[Exercise directions]: Lines from the entries below that hold "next" form the answer; copy all of them.

[Material shown]:
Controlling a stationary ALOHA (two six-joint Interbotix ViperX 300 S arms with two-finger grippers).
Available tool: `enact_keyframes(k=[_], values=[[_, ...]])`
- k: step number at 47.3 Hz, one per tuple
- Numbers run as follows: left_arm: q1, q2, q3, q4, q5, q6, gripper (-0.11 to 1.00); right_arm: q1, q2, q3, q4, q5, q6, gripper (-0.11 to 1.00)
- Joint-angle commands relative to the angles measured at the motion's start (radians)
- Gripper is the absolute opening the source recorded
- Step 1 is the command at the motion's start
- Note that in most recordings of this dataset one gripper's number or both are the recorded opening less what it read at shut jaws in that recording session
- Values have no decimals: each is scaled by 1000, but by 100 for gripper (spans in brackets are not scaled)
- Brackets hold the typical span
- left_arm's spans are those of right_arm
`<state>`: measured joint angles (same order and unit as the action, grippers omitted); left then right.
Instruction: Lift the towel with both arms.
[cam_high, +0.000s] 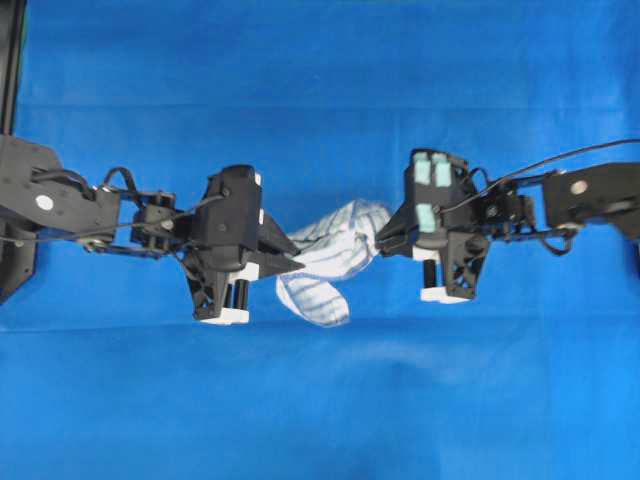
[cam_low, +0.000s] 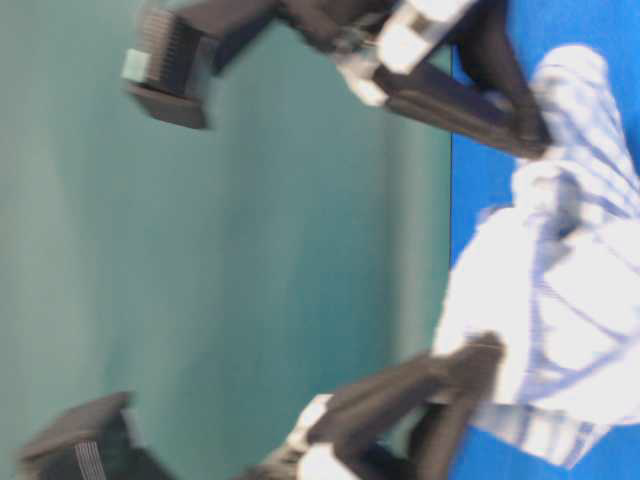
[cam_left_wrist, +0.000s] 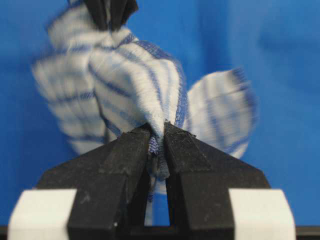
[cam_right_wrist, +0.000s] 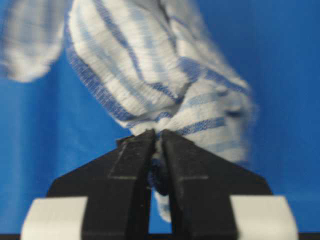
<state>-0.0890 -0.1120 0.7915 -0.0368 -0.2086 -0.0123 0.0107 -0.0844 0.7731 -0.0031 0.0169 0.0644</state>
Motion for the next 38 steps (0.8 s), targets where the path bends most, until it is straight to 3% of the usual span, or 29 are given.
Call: enact_keyframes(k=[1, 20, 31, 38], values=[[6, -63, -43, 5, 37, 6, 4, -2, -95, -31, 0, 43, -5, 10], [52, -250, -215, 8, 319, 14, 4, -3, -334, -235, -57, 368, -6, 10], [61, -337, -341, 12, 451, 17, 4, -5, -360, -403, -107, 514, -2, 10], [74, -370, -387, 12, 500, 17, 4, -5, -359, -460, -114, 541, -3, 10]])
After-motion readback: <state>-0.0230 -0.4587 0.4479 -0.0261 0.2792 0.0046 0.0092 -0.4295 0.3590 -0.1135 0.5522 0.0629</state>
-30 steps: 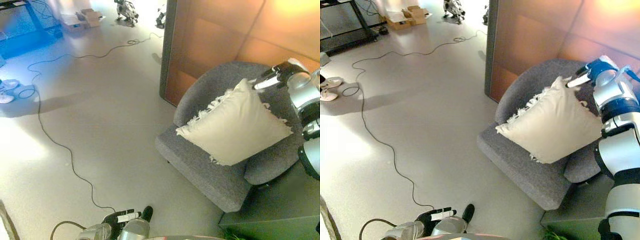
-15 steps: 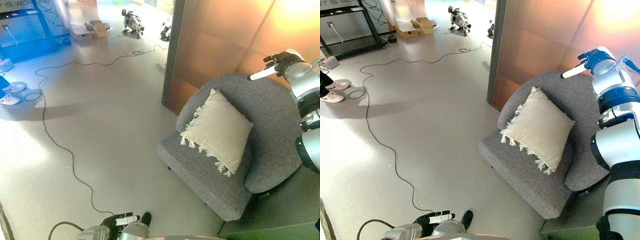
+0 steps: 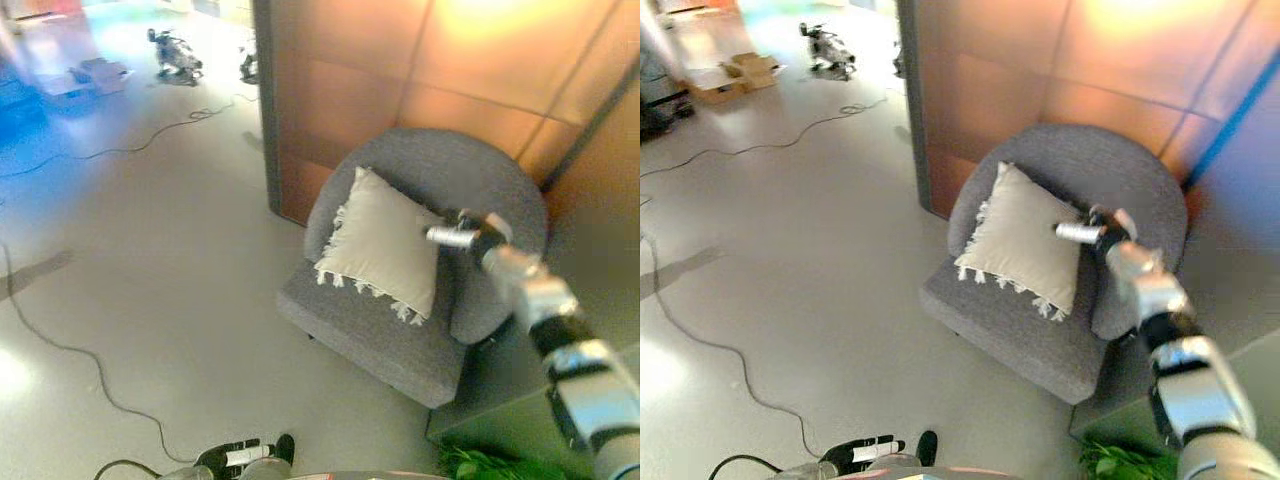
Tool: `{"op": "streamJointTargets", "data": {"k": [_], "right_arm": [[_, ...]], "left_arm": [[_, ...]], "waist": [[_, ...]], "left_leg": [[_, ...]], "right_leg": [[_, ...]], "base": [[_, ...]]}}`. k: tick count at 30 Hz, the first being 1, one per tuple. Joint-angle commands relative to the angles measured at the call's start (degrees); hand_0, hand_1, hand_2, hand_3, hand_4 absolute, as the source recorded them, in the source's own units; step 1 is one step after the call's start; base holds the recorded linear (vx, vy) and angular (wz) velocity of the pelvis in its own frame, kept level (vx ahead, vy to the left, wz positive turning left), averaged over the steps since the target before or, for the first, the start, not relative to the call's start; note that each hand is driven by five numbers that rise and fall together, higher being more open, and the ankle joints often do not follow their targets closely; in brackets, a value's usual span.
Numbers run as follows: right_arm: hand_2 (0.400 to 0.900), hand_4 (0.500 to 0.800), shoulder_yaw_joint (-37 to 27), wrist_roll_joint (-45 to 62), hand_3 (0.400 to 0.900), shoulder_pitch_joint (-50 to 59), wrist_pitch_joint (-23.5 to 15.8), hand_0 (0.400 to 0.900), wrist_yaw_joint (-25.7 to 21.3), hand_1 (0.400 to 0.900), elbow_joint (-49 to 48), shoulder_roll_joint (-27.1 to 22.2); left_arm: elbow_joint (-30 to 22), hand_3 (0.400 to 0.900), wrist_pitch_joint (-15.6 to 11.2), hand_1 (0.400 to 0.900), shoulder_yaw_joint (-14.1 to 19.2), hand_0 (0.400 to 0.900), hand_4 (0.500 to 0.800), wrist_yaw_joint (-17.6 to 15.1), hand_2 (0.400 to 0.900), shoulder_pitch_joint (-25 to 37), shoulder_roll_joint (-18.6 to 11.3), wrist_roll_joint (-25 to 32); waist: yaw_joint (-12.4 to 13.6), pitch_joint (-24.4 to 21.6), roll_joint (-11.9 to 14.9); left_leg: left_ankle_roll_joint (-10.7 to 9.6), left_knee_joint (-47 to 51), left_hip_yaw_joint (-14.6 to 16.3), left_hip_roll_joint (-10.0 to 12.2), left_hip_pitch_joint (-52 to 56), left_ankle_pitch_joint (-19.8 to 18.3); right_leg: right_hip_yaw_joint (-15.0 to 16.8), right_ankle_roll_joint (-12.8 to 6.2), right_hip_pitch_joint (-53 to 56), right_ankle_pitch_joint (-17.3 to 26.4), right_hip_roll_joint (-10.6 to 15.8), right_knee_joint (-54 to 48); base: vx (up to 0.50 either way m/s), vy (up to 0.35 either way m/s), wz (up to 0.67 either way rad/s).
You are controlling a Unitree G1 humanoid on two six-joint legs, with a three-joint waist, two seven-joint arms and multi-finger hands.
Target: Pick up the pillow and put it on the sofa.
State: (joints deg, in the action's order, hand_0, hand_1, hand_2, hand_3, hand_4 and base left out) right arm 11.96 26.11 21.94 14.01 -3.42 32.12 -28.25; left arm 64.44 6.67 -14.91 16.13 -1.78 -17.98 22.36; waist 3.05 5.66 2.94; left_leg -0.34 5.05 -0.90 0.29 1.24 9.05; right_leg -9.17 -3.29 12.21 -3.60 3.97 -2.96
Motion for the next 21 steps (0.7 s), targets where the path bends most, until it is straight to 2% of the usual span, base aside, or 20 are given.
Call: {"op": "streamJointTargets", "data": {"k": [1,5,10,14,17,21], "right_arm": [[0.9,0.8,-2.33,2.52,0.9,-4.56,-11.01,0.9,-3.11,0.9,-5.69,1.5],[0.9,0.8,-0.42,0.96,0.9,-13.52,-12.41,0.9,-3.71,0.9,-2.59,6.75],[0.9,0.8,1.42,1.63,0.9,-17.1,-8.6,0.9,-3.31,0.9,9.75,10.65],[0.9,0.8,0.58,0.94,0.9,-18.31,-7.4,0.9,-1.77,0.9,22.56,12.56],[0.9,0.8,0.88,-6.78,0.9,-18.96,-7.07,0.9,0.16,0.9,32.08,13.63],[0.9,0.8,1.0,-6.42,0.9,-18.98,-5.65,0.9,0.05,0.9,36.85,14.03]], "left_arm": [[3.5,0.9,-1.39,0.9,-1.94,0.9,0.8,-0.51,0.9,1.6,3.61,0.8],[3.02,0.9,-2.13,0.9,-2.23,0.9,0.8,-1.39,0.9,1.56,4.7,1.25],[3.96,0.9,-2.46,0.9,-1.81,0.9,0.8,-1.3,0.9,2.41,5.23,1.21],[5.54,0.9,-2.36,0.9,-1.63,0.9,0.8,-0.78,0.9,3.84,5.58,-0.08],[6.74,0.9,-2.57,0.9,-1.55,0.9,0.8,-0.17,0.9,4.9,5.82,-1.73],[7.64,0.9,-2.3,0.9,-0.98,0.9,0.8,0.86,0.9,5.96,5.51,-2.95]], "waist": [[-1.65,-0.3,-0.96],[-3.42,-0.15,-1.32],[-4.3,-0.32,-1.46],[-4.33,-0.65,-1.52],[-4.05,-0.84,-1.67],[-3.81,-1.31,-1.78]], "left_leg": [[-1.03,-0.53,3.17,0.23,5.92,-11.43],[-0.82,-0.49,4.66,0.12,6.19,-11.7],[-0.63,-0.47,5.71,-0.12,6.58,-11.85],[-0.32,-0.51,6.12,-0.3,6.65,-11.89],[-0.02,-0.7,5.9,-0.62,6.59,-11.91],[0.19,-0.93,5.31,-0.91,6.84,-12.05]], "right_leg": [[1.33,-0.42,-5.3,0.95,-0.92,2.9],[2.74,-0.57,-5.69,1.21,-1.26,2.65],[3.44,-0.76,-5.78,1.55,-1.49,2.44],[3.61,-0.9,-5.88,1.82,-1.56,2.48],[3.46,-0.9,-5.85,1.99,-1.59,2.5],[3.59,-0.92,-5.61,2.05,-1.66,2.66]], "base": [[-0.11,0.014,-0.31],[-0.11,0.013,-0.25],[-0.09,0.004,-0.19],[-0.08,-0.021,-0.12],[-0.06,-0.022,-0.06],[-0.02,-0.015,-0.06]]}}
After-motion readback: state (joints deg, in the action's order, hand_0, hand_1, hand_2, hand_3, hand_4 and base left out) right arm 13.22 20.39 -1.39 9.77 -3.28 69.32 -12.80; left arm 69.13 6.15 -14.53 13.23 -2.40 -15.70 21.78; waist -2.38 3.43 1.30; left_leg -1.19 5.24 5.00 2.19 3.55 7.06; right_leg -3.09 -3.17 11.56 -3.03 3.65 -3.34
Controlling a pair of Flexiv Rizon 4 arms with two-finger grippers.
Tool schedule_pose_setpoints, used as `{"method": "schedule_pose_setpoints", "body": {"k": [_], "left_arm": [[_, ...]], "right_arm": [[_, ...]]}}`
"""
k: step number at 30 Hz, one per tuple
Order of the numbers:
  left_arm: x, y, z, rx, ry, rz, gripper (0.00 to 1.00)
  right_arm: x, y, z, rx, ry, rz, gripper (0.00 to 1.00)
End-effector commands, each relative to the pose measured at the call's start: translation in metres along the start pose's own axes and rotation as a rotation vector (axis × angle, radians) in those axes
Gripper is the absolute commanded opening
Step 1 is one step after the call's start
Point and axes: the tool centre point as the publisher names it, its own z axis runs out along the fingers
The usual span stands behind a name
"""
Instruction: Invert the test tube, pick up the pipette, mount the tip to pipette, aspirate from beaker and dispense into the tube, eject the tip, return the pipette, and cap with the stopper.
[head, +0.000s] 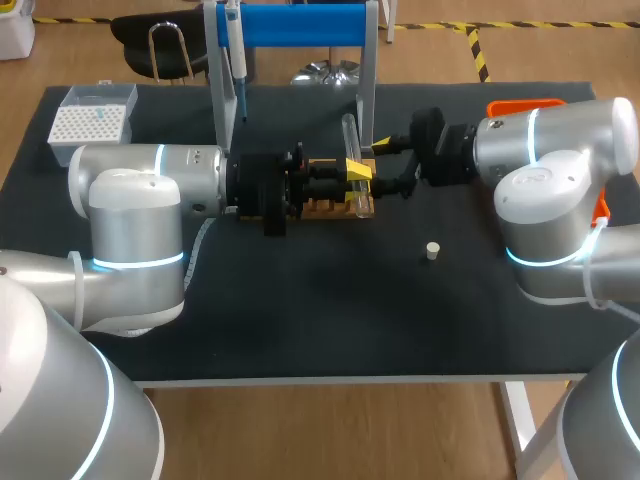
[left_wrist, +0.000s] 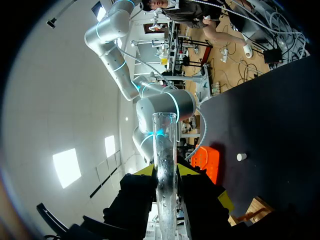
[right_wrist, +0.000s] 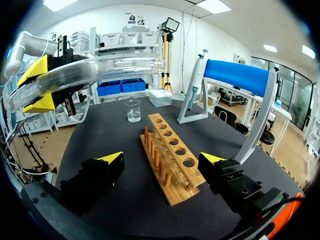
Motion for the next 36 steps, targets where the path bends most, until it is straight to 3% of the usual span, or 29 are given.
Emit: {"method": "schedule_pose_setpoints", "body": {"k": [1, 36], "left_arm": [[0.0, 0.0, 0.0, 0.001, -0.001, 0.002, 0.0], [0.0, 0.0, 0.0, 0.001, -0.001, 0.002, 0.0]], "right_arm": [[-0.001, -0.004, 0.009, -0.012, -0.015, 0.004, 1.0], [-0.002, -0.013, 0.036, -0.007, -0.039, 0.011, 1.0]]}}
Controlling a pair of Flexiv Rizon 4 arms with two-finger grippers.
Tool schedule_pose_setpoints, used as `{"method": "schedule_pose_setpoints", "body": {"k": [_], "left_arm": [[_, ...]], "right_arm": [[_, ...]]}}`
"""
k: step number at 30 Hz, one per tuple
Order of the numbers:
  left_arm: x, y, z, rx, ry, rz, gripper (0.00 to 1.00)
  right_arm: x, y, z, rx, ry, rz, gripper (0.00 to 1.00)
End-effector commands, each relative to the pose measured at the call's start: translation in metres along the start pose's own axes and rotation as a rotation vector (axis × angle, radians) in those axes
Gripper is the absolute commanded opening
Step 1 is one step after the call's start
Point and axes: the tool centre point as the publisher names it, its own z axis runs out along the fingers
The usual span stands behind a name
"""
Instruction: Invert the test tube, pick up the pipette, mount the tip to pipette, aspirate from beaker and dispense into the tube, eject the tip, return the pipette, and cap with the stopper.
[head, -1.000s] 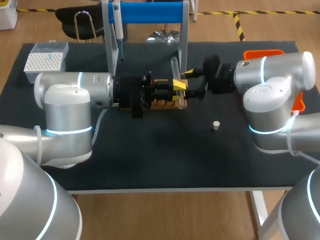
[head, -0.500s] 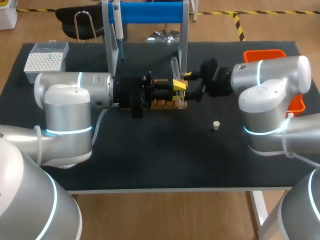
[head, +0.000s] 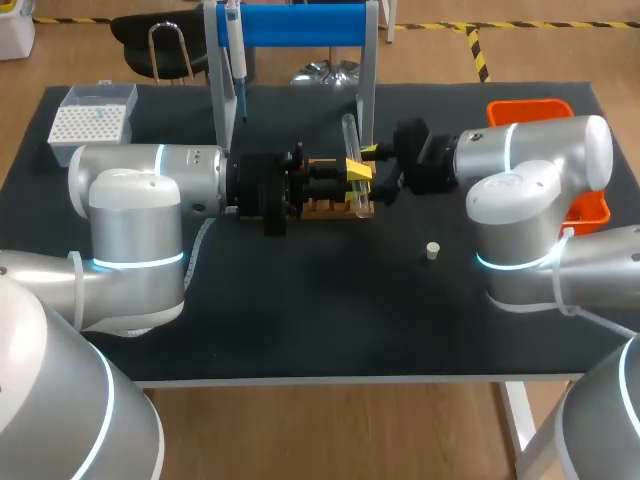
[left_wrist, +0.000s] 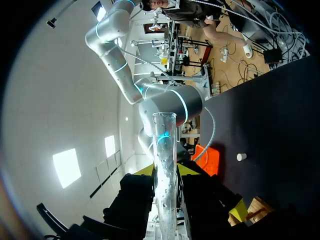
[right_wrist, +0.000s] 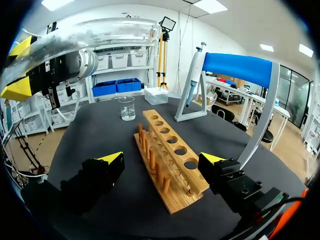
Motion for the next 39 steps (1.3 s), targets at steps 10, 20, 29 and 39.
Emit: {"method": "schedule_pose_setpoints", "body": {"k": [10, 20, 29, 39], "left_arm": [[0.0, 0.001, 0.0, 0.001, -0.001, 0.002, 0.0], [0.0, 0.001, 0.0, 0.001, -0.001, 0.002, 0.0], [0.0, 0.001, 0.0, 0.001, -0.001, 0.002, 0.0], [-0.042, 0.009, -0.021, 0.107, 0.125, -0.531, 0.0]], "right_arm": [[0.0, -0.001, 0.01, -0.002, -0.025, 0.009, 1.0], [0.0, -0.001, 0.01, -0.004, -0.028, 0.006, 1.0], [0.0, -0.001, 0.01, -0.004, -0.028, 0.006, 1.0], [0.0, -0.001, 0.01, -0.004, -0.028, 0.006, 1.0]]}}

[Expected answer]:
Motion for the next 38 steps (0.8 s), targets where the path bends most, until it is straight to 3% of the usual span, or 29 are given.
Motion for the next 21 steps (0.7 s), targets where the path bends most, until it is straight to 2% of the usual span, base aside, or 20 are given.
Motion for the next 36 steps, targets where the path bends most, until it is straight to 3% of the usual span, or 29 are given.
Motion for the next 39 steps (1.3 s), targets at steps 10, 20, 29 and 39.

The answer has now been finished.